Are There Digital Photography Clients? Or Is It Just A Mode Of Delivery? Page 2
For the next 15 years he did a wide range of national and international advertising work, becoming known for his saturated color images and keen sense of design and composition. Satterwhite has won many national and international awards. He is considered an authority on color and design, and has four published books of his work on this subject. Most recently, he was featured on www.nikonnet.com in their "Legends Behind the Lens" series. In recent years he has focused his attention on making films and commercials as a Director of Photography (DP).
Shutterbug: The advantages and disadvantages of film vs.
digital capture are well documented, but is there such a creature as a digital
Al Satterwhite: No, clients are clients. Some will need digital capture for the time advantage. Almost everyone accepts or requires digital file delivery. Shooting for magazines is usually all digital capture due to their deadlines. Advertisers and corporate work you usually have more time. I choose film or digital based on deadlines, creative decisions, and size of image use.
SB: Are there some types of assignments where you prefer digital capture?
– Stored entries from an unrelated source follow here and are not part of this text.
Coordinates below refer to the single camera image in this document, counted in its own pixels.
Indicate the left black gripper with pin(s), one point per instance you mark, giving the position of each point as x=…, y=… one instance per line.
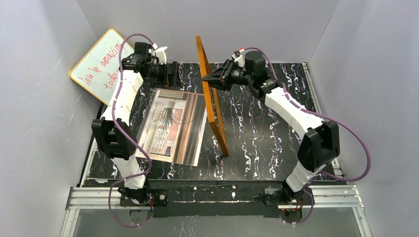
x=173, y=73

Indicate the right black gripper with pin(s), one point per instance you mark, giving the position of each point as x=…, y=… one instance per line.
x=225, y=74

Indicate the orange wooden picture frame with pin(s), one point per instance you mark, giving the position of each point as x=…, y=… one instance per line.
x=212, y=103

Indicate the printed photo of plant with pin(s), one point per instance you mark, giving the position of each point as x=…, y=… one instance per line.
x=173, y=128

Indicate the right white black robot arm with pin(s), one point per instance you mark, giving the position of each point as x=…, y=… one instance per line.
x=319, y=138

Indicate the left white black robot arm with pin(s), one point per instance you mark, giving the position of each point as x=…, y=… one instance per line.
x=147, y=65

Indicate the whiteboard with red writing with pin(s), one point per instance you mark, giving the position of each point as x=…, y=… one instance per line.
x=97, y=72

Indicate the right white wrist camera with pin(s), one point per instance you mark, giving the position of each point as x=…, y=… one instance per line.
x=238, y=57

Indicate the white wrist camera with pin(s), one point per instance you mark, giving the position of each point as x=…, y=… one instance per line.
x=238, y=57
x=160, y=54

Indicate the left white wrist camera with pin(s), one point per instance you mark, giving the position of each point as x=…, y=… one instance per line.
x=160, y=54

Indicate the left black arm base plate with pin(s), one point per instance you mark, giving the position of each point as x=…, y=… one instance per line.
x=143, y=197

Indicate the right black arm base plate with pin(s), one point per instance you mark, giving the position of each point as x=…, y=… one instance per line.
x=277, y=196

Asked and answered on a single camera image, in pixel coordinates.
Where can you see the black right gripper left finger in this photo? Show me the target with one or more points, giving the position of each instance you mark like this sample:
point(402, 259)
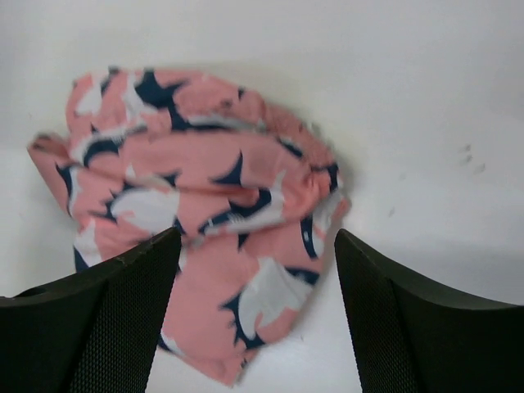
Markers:
point(93, 331)

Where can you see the pink shark print shorts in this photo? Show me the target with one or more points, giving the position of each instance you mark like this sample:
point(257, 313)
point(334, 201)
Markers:
point(252, 191)

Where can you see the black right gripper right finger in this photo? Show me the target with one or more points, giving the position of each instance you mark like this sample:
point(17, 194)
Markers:
point(413, 334)
AS: I like film because I have shot it forever, the processing and editing is easy for me and then I can scan it. But now, for travel assignments, I will take the digital camera and memory cards and not have to worry about film going through airport security.
SB: Do you ever see a downside to digital capture?
AS: When I see so many photographers watching the back of their camera instead of the images taking place in front of the camera. This constant editing in camera can break the train of creative flow. Also, I find editing a large number of digitally captured images takes more time than trying to compare three or four film images side by side on a light table.
SB: What are the business advantages to shooting film?
AS: The main advantage is you can always go back and make more scans, better scans, new technology scans. Everything is constantly being upgraded and in two to five years you will see bigger, better, sharper images made from film scans.
SB: What is the advantage for you with digital?
AS: The great thing about digital is the Metadata attached to the image allows you to add more information--more than you can write on a slide mount! I am scanning most of my past film and keeping original film files. For example, for a recent request from GQ magazine I already had the negatives scanned and filed so I was quickly able to pull 72dpi JPEG files and e-mail them my selections.
When they decide on the final image they want, I can e-mail 300dpi JPEG or maybe even TIFF files.
SB: What are some of the business issues of digital capture for you?
AS: When shooting digital, you and the client both have originals. So usage rights need to be spelled out and you now have an increased emphasis on your business issues. Another is image storage. Clients have storage issues with digital, space is usually limited--what happens when they toss the files due to lack of space?
SB: What are the most important issues to photographers for the business side of digital?
AS: One, whether shooting film or digital, digital delivery is key. Every photographer today needs to be able to offer this service. Two, be prepared to organize and run your business to recover your investment in equipment, memory cards, digital storage, and the like. Be sure your clients know that just because it is digital it isn't cheaper!